**EXERCISE DESCRIPTION**
Nothing but the lines from the one with "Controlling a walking" through the final line of the listing should appear in the answer, each copied exactly.
*** Opening SUPPLIED DATA ***
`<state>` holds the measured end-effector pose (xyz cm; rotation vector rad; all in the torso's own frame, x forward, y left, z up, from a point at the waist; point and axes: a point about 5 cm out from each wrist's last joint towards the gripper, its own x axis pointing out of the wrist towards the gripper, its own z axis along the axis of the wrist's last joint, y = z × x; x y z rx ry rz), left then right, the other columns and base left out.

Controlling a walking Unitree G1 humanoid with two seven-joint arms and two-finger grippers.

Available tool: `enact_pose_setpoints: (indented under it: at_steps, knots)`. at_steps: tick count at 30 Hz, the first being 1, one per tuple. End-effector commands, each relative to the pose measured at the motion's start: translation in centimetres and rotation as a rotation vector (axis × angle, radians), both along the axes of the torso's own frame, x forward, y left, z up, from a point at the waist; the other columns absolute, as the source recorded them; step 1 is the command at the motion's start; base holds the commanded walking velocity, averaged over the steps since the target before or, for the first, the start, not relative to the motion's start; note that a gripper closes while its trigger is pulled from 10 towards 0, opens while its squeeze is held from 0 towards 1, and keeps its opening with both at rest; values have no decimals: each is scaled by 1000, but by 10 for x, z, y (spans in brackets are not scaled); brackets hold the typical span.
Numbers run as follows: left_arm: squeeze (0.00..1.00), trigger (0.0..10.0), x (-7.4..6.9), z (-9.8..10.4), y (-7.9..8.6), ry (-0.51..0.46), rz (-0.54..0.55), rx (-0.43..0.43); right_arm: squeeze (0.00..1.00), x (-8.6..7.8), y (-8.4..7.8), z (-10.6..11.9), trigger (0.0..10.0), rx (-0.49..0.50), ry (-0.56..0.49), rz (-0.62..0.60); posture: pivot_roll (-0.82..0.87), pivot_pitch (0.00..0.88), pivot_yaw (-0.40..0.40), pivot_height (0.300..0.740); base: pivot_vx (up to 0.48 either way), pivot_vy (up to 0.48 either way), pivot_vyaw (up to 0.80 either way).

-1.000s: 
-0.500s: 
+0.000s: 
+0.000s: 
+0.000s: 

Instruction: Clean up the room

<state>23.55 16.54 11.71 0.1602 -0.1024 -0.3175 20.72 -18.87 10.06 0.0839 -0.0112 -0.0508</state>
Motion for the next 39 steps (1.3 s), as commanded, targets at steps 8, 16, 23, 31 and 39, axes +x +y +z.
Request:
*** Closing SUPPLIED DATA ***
**RESPONSE BELOW**
Controlling a walking Unitree G1 humanoid with two seven-joint arms and two-finger grippers.

Available tool: `enact_pose_setpoints: (indented under it: at_steps, knots)`. at_steps: tick count at 30 Hz, the first being 1, one per tuple. End-effector commands, each relative to the pose measured at the motion's start: translation in centimetres and rotation as a rotation vector (axis × angle, radians), both along the axes of the torso's own frame, x forward, y left, z up, from a point at the waist; the other columns absolute, as the source recorded them; step 1 is the command at the motion's start; base holds the commanded walking velocity, averaged over the steps since the target before or, for the first, the start, not relative to the motion's start; note that a gripper closes while its trigger is pulled from 10 towards 0, opens while its squeeze is held from 0 towards 1, and keeps its opening with both at rest; values have no decimals: each is scaled by 1000, but by 10 for x, z, y (spans in brackets are not scaled); brackets hold the typical span.
Numbers run as follows: left_arm: squeeze (0.00..1.00), trigger (0.0..10.0), x (-7.4..6.9), z (-9.8..10.4), y (-7.9..8.6), ry (-0.51..0.46), rz (-0.54..0.55), rx (-0.43..0.43); right_arm: squeeze (0.00..1.00), x (-8.6..7.8), y (-8.4..7.8), z (-10.6..11.9), trigger (0.0..10.0), rx (-0.49..0.50), ry (-0.56..0.49), rz (-0.62..0.60); posture: pivot_roll (-0.82..0.87), pivot_pitch (0.00..0.88), pivot_yaw (-0.40..0.40), pivot_height (0.300..0.740); base: pivot_vx (up to 0.48 either way), pivot_vy (up to 0.48 either way), pivot_vyaw (up to 0.80 either way).

-1.000s: 
-0.500s: 
+0.000s: 
+0.000s: 
+0.000s: 

Instruction: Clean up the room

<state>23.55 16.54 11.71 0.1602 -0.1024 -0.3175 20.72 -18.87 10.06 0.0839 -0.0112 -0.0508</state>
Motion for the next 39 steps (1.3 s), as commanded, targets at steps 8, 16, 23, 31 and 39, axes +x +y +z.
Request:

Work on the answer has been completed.